Auf jeden Fall aber hier soll es mal nicht um Frauen gehen, sondern nur um Männer. Das wird immer wichtiger.

Ich stehe momentan vor dem Problem, dass sich meine Mutter nicht mehr ganz so wohl bei Vati fühlt. Ich stell mir vor was passiert, wenn die abhaut. Der kann noch nichtmal Kaffee kochen. Und ich frag mich was dazu geführt hat dass Männer sich in solche Abhängigkeit begeben. Warum kann man seine unabhängigkeit so wegwerfen.
Heute sieht man es in anderer Form. Männer in meinem Alter heulen Rum weil sie keine Partnerin kriegen. Und ich frag mich wozu, sie führen doch ein super Leben alleine. Doch sie schaffen es nicht dem Leben irgendeine Bedeutung abzuringen ohne eine Partnerin. Ich kenne diese Gefühle und kann sie nachvollziehen, verstehen will ich ihre Ursache und Genese.
 
G

Gast

Gast
  • #28
Zitat von Dr. Bean:
Auf jeden Fall aber hier soll es mal nicht um Frauen gehen, sondern nur um Männer. Das wird immer wichtiger.
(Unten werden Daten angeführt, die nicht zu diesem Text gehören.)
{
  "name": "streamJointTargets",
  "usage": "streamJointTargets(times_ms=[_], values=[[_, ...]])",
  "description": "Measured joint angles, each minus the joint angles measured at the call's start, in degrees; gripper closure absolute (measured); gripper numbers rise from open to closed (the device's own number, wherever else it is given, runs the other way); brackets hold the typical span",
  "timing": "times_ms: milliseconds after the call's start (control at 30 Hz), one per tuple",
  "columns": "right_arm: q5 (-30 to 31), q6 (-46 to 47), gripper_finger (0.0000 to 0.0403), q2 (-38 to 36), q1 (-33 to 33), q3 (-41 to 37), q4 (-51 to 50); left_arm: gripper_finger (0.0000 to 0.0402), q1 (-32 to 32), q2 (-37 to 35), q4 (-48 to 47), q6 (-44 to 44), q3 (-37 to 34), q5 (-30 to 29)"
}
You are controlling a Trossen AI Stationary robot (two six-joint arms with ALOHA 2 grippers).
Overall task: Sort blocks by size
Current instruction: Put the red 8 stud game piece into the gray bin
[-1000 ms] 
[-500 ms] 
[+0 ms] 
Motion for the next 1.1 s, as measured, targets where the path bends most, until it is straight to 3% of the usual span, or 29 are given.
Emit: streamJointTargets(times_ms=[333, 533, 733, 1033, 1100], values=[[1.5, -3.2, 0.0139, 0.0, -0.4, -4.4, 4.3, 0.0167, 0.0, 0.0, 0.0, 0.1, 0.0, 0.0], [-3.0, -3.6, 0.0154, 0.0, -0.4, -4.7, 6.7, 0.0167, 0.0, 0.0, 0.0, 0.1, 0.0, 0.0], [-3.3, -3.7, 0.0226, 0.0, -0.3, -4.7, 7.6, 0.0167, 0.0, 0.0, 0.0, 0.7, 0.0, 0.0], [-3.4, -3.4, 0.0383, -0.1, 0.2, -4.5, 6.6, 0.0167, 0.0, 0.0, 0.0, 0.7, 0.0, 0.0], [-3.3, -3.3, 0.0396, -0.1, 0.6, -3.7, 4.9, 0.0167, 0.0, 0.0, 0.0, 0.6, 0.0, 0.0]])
Ich stehe momentan vor dem Problem, dass sich meine Mutter nicht mehr ganz so wohl bei Vati fühlt. Ich stell mir vor was passiert, wenn die abhaut. Der kann noch nichtmal Kaffee kochen. Und ich frag mich was dazu geführt hat dass Männer sich in solche Abhängigkeit begeben. Warum kann man seine unabhängigkeit so wegwerfen.

Wegwerfen: ontogenetisch oder phylogenetisch?
Also Arbeitsteilung hat viele Vorzüge.
Wer alles kann und alles ist, wird auch immer gleicher. Zugleich soll aber jeder so individuell sein.
Das ist schon ein Widerspruch, der unangenehm sein kann.
 

billig

User
Beiträge
1.120
  • #29
Bitte erklär mir doch, was ein Kindergärtnerinnenmodus ist.
 
G

Gast

Gast
  • #30
Zitat von billig:
Bitte erklär mir doch, was ein Kindergärtnerinnenmodus ist.

Andere, in dem Fall "die Männer", also eine Großgruppe von Männern, so behandeln, als seien sie Kinder. Gerne von "Kindergarten" sprechen. Sich doppelt drüber stellen: zum einen wie eine Kindergärtnerin über die Kinder gestellt ist, im Urteil vor allem, zum zweiten sich drüber stellen, indem man Menschen, die keine Kinder sind, wie Kinder auffaßt. Simples, "kindgemäßes" Beurteilungsvokabular, Vorliebe für einfache Regeln u.a.